[WORK INSTRUCTION] Scan the data below for the string "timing". Show every line where it turns up.

[Records from a data source]
☆ ☆ ☆ ☆ ☆
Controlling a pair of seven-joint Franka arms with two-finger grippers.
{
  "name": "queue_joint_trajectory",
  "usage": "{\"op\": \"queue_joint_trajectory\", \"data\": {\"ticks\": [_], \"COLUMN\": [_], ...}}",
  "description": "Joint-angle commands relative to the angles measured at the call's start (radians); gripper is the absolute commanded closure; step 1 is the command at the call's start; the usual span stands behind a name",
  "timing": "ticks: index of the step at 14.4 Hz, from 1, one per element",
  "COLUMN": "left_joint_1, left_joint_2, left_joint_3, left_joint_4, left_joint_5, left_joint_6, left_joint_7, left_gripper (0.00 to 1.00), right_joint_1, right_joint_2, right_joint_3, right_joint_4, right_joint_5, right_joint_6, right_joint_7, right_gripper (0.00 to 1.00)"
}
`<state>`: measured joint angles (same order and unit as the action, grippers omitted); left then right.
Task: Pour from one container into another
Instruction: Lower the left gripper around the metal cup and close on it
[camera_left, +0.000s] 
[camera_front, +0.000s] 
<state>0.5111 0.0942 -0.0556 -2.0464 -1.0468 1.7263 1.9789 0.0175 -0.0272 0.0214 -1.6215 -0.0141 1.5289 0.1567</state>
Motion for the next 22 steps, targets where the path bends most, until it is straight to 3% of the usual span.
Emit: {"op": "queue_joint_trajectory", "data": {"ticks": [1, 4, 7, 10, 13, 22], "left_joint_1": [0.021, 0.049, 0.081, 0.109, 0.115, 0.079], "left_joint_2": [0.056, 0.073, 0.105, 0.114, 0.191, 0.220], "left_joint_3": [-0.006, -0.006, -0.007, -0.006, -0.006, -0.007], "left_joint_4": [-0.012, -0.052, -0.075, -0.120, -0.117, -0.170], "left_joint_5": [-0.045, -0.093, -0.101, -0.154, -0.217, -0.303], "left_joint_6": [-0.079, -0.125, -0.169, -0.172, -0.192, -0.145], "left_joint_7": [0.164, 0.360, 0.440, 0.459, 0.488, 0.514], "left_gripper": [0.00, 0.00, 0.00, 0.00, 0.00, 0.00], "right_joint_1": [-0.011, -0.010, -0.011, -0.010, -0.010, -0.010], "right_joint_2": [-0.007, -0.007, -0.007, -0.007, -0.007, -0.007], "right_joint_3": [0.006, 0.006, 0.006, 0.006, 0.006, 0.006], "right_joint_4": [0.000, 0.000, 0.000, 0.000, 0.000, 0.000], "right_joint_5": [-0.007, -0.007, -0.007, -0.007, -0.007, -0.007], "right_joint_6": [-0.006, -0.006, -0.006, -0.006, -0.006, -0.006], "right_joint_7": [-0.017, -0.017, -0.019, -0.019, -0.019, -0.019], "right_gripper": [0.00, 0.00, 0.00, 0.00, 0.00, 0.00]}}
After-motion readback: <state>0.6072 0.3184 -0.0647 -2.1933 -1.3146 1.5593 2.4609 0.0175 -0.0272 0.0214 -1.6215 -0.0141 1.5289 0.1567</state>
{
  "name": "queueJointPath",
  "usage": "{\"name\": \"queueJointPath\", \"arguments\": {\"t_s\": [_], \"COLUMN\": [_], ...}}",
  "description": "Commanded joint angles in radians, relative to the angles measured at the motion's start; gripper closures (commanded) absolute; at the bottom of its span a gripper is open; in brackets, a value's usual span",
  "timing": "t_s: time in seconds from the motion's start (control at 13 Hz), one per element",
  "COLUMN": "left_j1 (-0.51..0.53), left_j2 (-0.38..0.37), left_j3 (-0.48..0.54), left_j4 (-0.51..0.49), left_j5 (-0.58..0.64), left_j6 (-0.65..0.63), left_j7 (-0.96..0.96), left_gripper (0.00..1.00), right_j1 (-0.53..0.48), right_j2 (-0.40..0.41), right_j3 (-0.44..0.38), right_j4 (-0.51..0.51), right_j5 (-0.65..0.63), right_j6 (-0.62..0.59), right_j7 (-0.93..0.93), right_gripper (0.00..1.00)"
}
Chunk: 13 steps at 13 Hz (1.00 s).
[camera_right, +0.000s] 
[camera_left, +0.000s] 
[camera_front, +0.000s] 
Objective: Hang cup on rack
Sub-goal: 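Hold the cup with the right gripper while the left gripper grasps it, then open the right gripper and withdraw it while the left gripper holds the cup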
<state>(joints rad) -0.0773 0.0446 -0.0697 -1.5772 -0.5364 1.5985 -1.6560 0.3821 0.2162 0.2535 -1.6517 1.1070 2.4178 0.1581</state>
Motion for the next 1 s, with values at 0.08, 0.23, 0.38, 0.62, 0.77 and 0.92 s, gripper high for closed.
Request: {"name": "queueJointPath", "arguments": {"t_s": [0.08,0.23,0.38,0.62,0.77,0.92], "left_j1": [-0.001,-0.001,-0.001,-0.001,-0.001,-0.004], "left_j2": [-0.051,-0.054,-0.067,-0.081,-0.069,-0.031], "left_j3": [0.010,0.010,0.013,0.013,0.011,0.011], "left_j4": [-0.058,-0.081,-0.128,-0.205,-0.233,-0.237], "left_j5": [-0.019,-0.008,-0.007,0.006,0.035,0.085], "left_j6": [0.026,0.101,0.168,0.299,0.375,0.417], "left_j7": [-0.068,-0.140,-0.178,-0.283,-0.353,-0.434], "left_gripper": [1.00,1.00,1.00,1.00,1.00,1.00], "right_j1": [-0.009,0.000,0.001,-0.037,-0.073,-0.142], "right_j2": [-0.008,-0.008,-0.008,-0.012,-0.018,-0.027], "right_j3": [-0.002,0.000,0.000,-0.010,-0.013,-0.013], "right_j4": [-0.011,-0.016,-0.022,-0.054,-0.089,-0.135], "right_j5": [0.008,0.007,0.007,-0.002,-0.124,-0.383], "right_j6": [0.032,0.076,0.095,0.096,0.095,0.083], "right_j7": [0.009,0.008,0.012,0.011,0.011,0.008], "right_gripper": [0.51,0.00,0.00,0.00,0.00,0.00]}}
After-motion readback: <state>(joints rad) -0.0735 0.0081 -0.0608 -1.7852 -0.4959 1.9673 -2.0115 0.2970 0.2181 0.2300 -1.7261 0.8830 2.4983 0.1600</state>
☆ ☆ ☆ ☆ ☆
[EXERCISE RESULT]
  "timing": "ticks: index of the step at 14.4 Hz, from 1, one per element",
  "timing": "t_s: time in seconds from the motion's start (control at 13 Hz), one per element",

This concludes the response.